> **DESCRIPTION OF THE TASK**
From the material below, list every line containing "camera".

------------------------------------------------

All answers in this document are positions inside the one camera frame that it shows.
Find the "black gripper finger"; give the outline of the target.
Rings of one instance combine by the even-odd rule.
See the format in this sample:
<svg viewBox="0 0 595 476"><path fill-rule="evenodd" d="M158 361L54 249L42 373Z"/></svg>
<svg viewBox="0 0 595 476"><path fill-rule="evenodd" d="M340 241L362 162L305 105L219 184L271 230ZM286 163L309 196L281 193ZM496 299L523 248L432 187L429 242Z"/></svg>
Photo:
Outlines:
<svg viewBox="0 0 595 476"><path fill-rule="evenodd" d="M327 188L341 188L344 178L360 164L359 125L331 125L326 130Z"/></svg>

------------------------------------------------

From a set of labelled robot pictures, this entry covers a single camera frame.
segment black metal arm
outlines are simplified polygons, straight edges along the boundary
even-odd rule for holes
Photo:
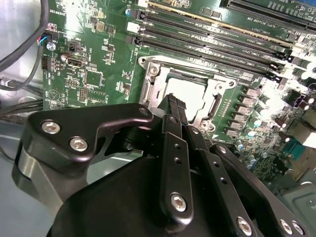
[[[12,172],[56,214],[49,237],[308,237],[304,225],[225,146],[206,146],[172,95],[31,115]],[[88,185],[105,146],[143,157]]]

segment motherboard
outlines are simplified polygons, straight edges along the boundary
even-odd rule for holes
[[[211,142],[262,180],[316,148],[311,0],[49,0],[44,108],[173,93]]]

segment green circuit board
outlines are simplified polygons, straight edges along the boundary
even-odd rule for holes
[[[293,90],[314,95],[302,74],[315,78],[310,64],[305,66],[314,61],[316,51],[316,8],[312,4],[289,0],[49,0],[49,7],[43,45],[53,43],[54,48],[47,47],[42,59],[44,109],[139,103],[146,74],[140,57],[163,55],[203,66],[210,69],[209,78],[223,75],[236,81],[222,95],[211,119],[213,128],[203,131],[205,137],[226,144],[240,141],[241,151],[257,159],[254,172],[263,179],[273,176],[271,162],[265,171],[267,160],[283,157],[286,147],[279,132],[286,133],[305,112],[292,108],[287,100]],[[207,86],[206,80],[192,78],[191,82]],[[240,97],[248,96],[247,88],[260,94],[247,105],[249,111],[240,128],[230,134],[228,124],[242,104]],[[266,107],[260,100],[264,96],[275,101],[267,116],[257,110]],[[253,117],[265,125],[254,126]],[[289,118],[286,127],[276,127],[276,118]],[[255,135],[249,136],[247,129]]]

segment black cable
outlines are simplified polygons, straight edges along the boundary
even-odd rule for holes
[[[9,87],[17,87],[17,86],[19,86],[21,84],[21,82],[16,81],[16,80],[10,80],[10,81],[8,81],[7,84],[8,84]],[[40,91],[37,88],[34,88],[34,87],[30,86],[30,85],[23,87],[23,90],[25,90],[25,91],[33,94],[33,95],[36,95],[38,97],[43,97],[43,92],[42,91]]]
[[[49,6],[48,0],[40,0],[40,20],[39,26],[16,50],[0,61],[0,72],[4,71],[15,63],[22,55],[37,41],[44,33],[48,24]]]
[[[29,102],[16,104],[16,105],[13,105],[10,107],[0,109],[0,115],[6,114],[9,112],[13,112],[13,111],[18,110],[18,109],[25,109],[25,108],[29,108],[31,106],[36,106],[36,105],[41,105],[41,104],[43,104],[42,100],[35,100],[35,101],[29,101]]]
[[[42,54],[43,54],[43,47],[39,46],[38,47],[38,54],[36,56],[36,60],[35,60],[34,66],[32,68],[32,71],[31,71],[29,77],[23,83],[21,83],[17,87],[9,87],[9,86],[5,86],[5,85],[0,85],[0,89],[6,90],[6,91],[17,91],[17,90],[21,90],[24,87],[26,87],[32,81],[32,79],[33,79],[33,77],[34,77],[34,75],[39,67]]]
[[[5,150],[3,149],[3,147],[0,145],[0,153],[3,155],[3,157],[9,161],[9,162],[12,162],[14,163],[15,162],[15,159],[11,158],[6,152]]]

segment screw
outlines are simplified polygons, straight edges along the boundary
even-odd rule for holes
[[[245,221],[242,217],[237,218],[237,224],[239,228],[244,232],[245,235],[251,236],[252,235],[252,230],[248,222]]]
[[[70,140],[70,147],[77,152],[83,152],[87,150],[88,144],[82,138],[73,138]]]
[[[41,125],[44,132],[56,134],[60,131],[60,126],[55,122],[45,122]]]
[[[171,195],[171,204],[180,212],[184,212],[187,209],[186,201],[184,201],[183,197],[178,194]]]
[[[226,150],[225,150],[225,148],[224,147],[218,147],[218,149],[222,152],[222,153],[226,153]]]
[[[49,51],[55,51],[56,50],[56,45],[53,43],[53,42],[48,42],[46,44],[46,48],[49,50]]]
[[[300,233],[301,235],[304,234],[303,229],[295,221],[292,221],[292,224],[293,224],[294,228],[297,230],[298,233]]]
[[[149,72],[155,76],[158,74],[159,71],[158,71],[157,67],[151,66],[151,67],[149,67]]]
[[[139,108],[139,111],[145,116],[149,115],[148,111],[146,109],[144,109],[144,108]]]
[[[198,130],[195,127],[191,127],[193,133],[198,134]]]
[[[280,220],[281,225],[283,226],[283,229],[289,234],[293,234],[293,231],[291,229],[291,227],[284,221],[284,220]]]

------------------------------------------------

> **TASK RESULT**
All answers in this document are positions inside the one camera frame that it shows.
From a set of labelled robot pictures, this entry covers a single camera frame.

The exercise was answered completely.